In [6]: fig = plt.figure(figsize=(30, 10))
...: ax = plt.subplot2grid((1, 1), (0, 0))
...: sseid1 = rs.analysis.positional_structural_count(df, 'C')
...: sseid2 = rs.analysis.positional_structural_identity(df, 'C')
...: rs.plot.positional_structural_similarity_plot(pd.concat([sseid1, sseid2], axis=1), ax)
...:
In [7]: plt.show()
In case of a single decoy, and thanks to our request for dihedrals
in the parsing rules, we can check whether or not
a the decoy’s Ramachandran Plot makes sense. We can observe it, for example, for the best
scored decoy under the plot_ramachandran()
function.
Note
Dihedral angles are also obtained through WriteSSEMover,
but they can easily be added by parsing them into a list and adding them to the DesignFrame
with the column name psi_<seqID>
and phi_<seqID>
.
In [8]: fig = plt.figure(figsize=(30, 30))

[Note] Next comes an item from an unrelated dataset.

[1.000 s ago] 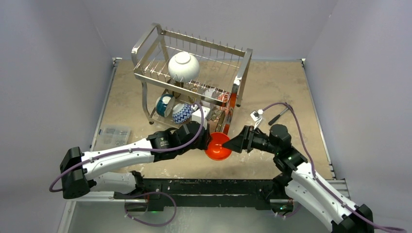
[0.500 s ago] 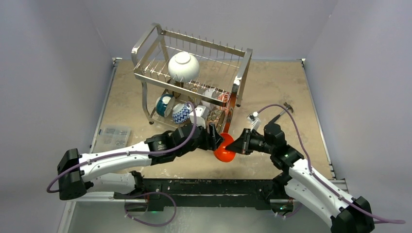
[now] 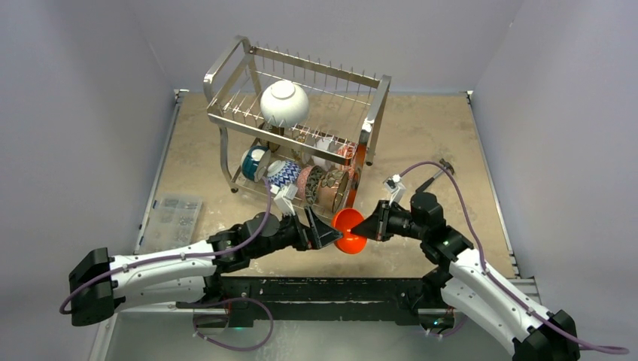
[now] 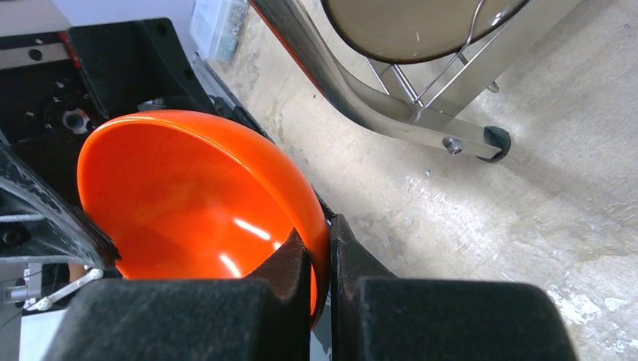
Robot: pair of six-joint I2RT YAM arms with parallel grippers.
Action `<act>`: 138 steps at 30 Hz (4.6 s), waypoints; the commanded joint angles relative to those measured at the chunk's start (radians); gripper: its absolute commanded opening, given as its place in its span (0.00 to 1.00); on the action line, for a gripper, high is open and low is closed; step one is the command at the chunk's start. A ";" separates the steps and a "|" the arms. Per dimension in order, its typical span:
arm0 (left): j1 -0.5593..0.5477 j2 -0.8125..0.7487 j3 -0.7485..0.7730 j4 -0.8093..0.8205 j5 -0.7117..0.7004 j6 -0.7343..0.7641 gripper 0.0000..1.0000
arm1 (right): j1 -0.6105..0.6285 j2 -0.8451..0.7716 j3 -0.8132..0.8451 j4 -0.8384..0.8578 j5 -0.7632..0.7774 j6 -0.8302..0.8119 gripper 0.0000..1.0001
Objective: Load the bowls into the dish rack
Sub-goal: Turn the bowl upside down on the dish rack.
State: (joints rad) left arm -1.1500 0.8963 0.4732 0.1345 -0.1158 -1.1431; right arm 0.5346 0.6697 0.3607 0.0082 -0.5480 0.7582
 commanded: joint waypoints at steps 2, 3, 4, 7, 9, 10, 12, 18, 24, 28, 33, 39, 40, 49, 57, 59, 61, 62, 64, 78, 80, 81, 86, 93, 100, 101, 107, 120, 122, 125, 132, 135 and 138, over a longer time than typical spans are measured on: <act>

...: _ = rs.plot.plot_ramachandran(df.sort_values('score').iloc[0], 'C', fig)
...:
In [9]: plt.show()
Finally, one can compare the actual DSSP assignation against PSIPRED’s sequence-based secondary structure prediction. This can give an idea of the feasibility of the sequence to actually fold in the expected conformation.
For this, we are going to load a different dataset in which this data is present.
In [10]: fig = plt.figure(figsize=(20, 5))
....: rules = {"scores": ["score"], "psipred": "*", "structure": "*", "dihedrals": "*" }
....: df2 = rs.io.parse_rosetta_file("../rstoolbox/tests/data/input_3ssepred.minisilent.gz", rules)
....: ax = plt.subplot2grid((1, 1), (0, 0))
....: rs.plot.plot_dssp_vs_psipred(df2.iloc[0], "A", ax)
....: plt.tight_layout()
....: fig.subplots_adjust(top=1.2)
....:
In [11]: plt.show()
In [12]: plt.close('all')